Little empirical research exists on the effects of health work on Community Health Workers' (CHWs') social relationships and status, yet these factors are important in understanding the broad social and behavioral drivers and impacts of CHW programs. This is particularly true for unpaid CHWs. Engaging with others as a CHW might help a worker to embody a valued role in society as a selfless, caring individual; or it might strengthen bonds with others and improve social networks and social capital. By combining qualitative, ethnographic, and survey data collected in rural Amhara, Ethiopia from 2013 to 2016, we evaluated the extent to which unpaid female workers in Ethiopia's Women's Development Army (WDA) were better able than their peers to achieve cultural consonance by building desired social connections or fulfilling locally salient models of virtuous womanhood.

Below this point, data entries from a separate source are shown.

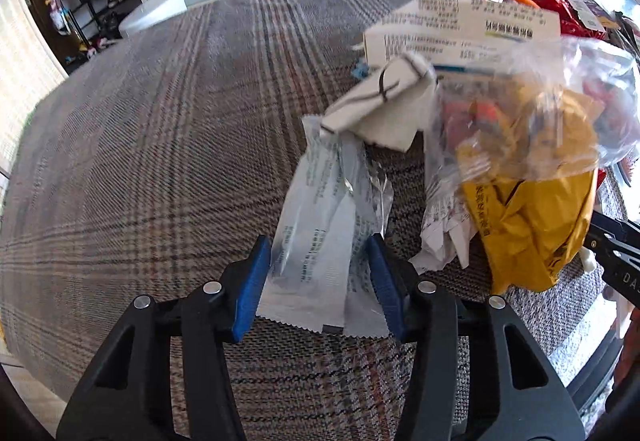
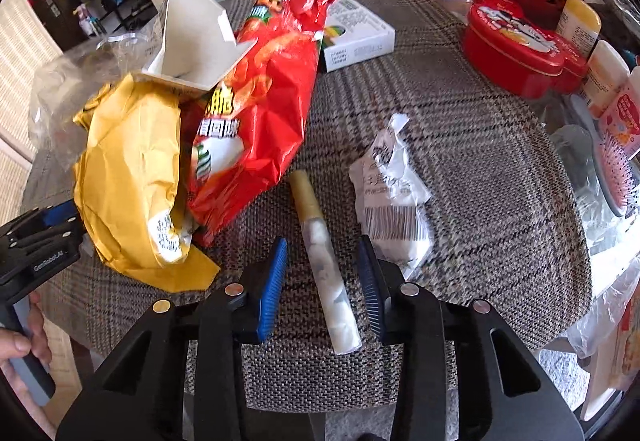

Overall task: Collect trash
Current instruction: 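Grasp the white wrapper strip with the left tool while the right tool grasps the white-and-yellow tube, then carry both items down over the gray bin and open both tools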

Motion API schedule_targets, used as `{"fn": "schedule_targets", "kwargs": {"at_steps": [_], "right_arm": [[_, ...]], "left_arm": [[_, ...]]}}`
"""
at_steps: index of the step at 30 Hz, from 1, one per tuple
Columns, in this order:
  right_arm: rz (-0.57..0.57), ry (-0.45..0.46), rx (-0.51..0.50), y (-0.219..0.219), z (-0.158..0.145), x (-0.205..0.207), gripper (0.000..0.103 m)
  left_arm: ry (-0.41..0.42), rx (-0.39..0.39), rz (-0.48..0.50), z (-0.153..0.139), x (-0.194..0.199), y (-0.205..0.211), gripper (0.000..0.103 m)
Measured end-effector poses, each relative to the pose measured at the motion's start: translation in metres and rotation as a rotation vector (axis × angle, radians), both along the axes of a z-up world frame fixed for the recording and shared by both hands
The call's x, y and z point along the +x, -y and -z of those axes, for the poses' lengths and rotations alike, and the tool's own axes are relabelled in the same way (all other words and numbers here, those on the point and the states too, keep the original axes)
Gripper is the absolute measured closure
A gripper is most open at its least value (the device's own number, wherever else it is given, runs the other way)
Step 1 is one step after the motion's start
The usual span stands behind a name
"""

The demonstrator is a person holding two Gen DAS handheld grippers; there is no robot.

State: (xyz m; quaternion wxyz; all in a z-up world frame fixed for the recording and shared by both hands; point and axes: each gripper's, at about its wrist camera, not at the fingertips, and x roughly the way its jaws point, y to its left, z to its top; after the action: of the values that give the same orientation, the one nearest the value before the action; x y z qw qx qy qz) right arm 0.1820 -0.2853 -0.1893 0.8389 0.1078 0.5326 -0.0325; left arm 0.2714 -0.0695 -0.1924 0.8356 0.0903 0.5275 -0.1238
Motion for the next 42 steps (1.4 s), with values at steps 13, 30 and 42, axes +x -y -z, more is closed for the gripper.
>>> {"fn": "schedule_targets", "kwargs": {"at_steps": [13, 30, 42], "right_arm": [[0.029, 0.013, 0.062, 0.001, -0.001, -0.037, 0.089], [-0.065, 0.090, 0.093, -0.046, -0.015, -0.160, 0.089], [-0.104, 0.042, 0.127, -0.077, 0.021, -0.198, 0.089]], "left_arm": [[-0.014, -0.047, -0.035, -0.007, -0.032, -0.026, 0.082], [0.077, -0.120, -0.023, -0.025, -0.207, -0.036, 0.085], [-0.030, -0.108, 0.022, 0.043, -0.280, -0.011, 0.084]]}}
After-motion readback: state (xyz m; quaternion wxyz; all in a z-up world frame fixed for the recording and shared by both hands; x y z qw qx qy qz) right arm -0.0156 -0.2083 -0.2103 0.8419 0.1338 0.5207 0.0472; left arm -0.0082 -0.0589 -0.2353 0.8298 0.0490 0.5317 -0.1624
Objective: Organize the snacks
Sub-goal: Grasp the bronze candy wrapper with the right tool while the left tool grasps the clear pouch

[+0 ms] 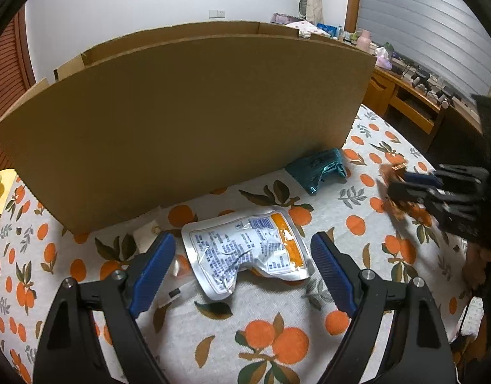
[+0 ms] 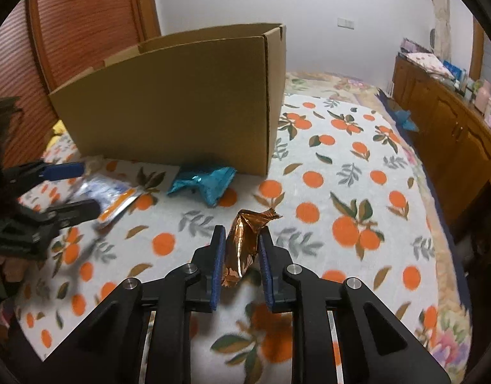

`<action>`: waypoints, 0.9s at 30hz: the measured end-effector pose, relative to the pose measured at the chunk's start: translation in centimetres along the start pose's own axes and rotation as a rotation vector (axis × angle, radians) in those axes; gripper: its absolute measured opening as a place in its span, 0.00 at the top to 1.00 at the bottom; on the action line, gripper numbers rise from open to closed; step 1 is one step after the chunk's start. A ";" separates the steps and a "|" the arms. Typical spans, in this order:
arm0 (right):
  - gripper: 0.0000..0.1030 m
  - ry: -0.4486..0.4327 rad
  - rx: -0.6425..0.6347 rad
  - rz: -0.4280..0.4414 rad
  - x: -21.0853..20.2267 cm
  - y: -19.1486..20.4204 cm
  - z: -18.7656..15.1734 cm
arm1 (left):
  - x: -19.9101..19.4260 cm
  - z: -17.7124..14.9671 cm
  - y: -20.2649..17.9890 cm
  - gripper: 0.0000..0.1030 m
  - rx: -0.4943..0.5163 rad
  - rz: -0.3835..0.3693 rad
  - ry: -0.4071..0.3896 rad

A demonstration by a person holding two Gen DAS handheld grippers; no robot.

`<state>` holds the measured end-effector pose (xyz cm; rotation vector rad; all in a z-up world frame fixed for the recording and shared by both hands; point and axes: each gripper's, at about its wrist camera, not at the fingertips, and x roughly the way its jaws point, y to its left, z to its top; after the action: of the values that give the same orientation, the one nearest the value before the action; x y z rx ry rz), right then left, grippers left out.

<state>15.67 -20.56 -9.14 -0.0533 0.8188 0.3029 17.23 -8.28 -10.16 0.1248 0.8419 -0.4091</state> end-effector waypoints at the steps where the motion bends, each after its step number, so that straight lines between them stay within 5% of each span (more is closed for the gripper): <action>1: 0.82 -0.003 0.005 0.007 -0.3 0.1 -0.4 | 0.2 0.0 0.0 0.15 0.002 0.005 0.002; 9: 0.82 -0.012 0.007 0.012 -0.8 1.0 -2.0 | 0.8 -0.2 -1.5 0.15 0.075 0.075 0.016; 17: 0.82 -0.013 -0.004 0.007 -0.5 1.3 -2.1 | 0.6 -0.7 -1.1 0.16 0.042 -0.007 0.044; 27: 0.82 -0.015 0.000 0.003 -0.4 1.1 -2.2 | 1.3 -0.7 -1.6 0.15 0.061 0.005 0.069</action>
<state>13.48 -19.95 -10.26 -0.0501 0.8037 0.3059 16.90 -9.91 -11.52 0.1982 0.8973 -0.4274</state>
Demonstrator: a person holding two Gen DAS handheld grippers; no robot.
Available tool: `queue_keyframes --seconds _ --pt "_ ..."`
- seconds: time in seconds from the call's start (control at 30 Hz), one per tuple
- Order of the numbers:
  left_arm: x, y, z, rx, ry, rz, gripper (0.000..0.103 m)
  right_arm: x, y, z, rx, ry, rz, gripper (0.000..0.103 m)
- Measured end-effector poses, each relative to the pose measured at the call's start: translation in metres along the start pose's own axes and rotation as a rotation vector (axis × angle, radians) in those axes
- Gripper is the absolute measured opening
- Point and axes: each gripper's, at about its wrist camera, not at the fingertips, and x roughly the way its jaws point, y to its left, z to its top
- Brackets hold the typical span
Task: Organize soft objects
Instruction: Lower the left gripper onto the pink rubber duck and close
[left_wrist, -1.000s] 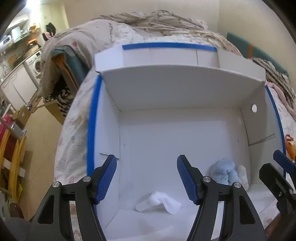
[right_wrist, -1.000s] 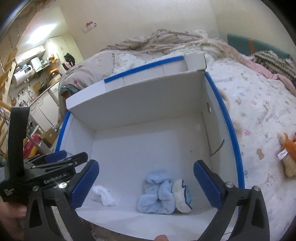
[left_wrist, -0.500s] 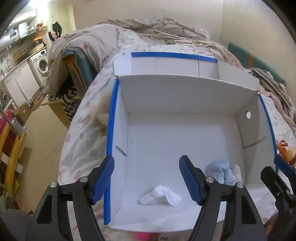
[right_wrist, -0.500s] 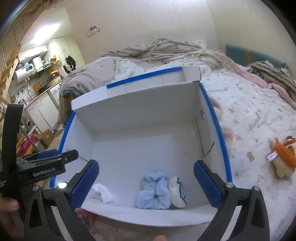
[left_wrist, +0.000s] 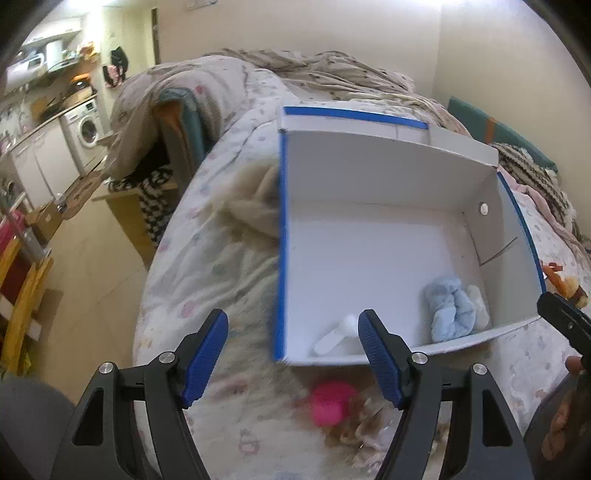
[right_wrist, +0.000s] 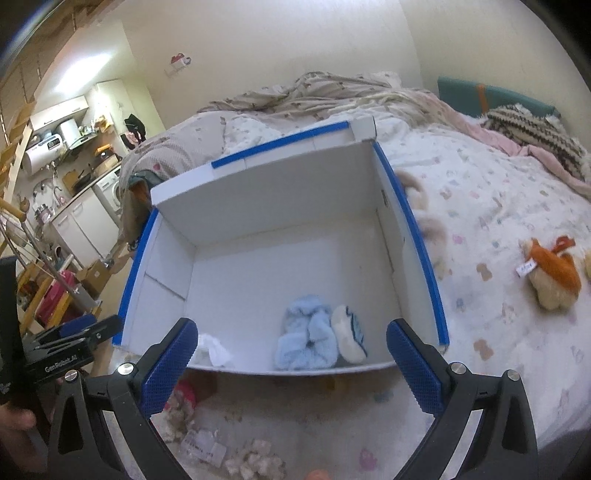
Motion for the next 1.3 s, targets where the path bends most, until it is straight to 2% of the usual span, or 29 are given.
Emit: queue_keyframes --seconds 0.07,0.2,0.57,0.7,0.77,0.87,0.93,1.13,1.3 --pt "-0.001 0.006 -0.009 -0.011 0.004 0.008 0.071 -0.001 0.001 -0.004 0.005 0.020 0.008 0.103" --pt "0.004 0.014 -0.021 -0.013 0.055 0.003 0.071 0.001 0.004 -0.016 -0.023 0.067 -0.044 0.103" --pt "0.011 0.022 -0.026 -0.062 0.091 0.017 0.071 0.007 0.010 -0.033 -0.032 0.140 -0.062 0.103" --pt "0.019 0.029 -0.028 -0.091 0.127 0.039 0.071 0.014 0.002 -0.035 0.009 0.176 -0.067 0.103" --pt "0.026 0.033 -0.031 -0.101 0.152 0.077 0.071 0.018 -0.004 -0.036 0.032 0.190 -0.101 0.103" --pt "0.037 0.040 -0.034 -0.130 0.197 0.087 0.071 0.027 -0.017 -0.037 0.091 0.225 -0.126 0.103" --pt "0.044 0.041 -0.035 -0.139 0.222 0.077 0.071 0.034 -0.025 -0.040 0.132 0.254 -0.139 0.103" --pt "0.063 0.023 -0.039 -0.107 0.282 -0.019 0.071 0.046 -0.036 -0.045 0.175 0.296 -0.159 0.103" --pt "0.090 0.003 -0.051 -0.056 0.404 -0.079 0.070 0.050 -0.035 -0.046 0.165 0.310 -0.155 0.103"
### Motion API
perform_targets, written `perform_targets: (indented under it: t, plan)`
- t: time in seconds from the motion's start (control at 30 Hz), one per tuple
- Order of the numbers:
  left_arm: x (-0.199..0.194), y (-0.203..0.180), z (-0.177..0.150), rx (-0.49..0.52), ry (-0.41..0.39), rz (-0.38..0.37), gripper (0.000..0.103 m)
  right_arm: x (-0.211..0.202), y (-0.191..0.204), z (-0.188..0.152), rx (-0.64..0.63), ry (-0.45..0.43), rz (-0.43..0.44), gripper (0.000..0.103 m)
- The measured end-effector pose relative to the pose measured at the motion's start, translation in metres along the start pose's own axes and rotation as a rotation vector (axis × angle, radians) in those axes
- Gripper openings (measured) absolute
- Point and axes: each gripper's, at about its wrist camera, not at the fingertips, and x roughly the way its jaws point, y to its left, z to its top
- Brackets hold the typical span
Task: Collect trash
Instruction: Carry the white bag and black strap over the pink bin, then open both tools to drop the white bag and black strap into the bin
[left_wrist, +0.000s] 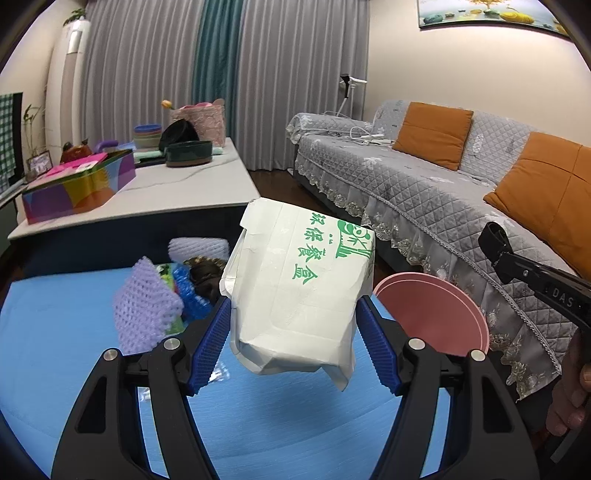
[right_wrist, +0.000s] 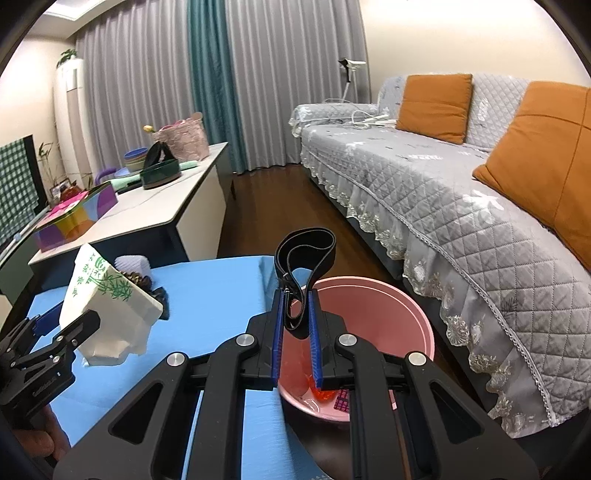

We conducted a cultural consensus survey (n = 74) and measured cultural consonance in a larger survey of adult women, including WDA leaders (n = 422). We also conducted participant observation and interviews with health officials, local health staff, and WDA leaders. In our study site, WDA leaders were more able than other women to fulfill the cultural ideal of having connections to various government officials. Yet these connections often did not lead to the benefits that WDA leaders hoped for. Also, in contrast to the findings of many other studies, achieving greater cultural consonance was not significantly associated with reduced psychological distress in this population. For women in this rural context, meanwhile, psychological distress is strongly associated with food and water insecurity, stressful life events, and social support. These findings point to the importance of social, economic and psychological support for rural women in Amhara, and specifically for unpaid CHWs.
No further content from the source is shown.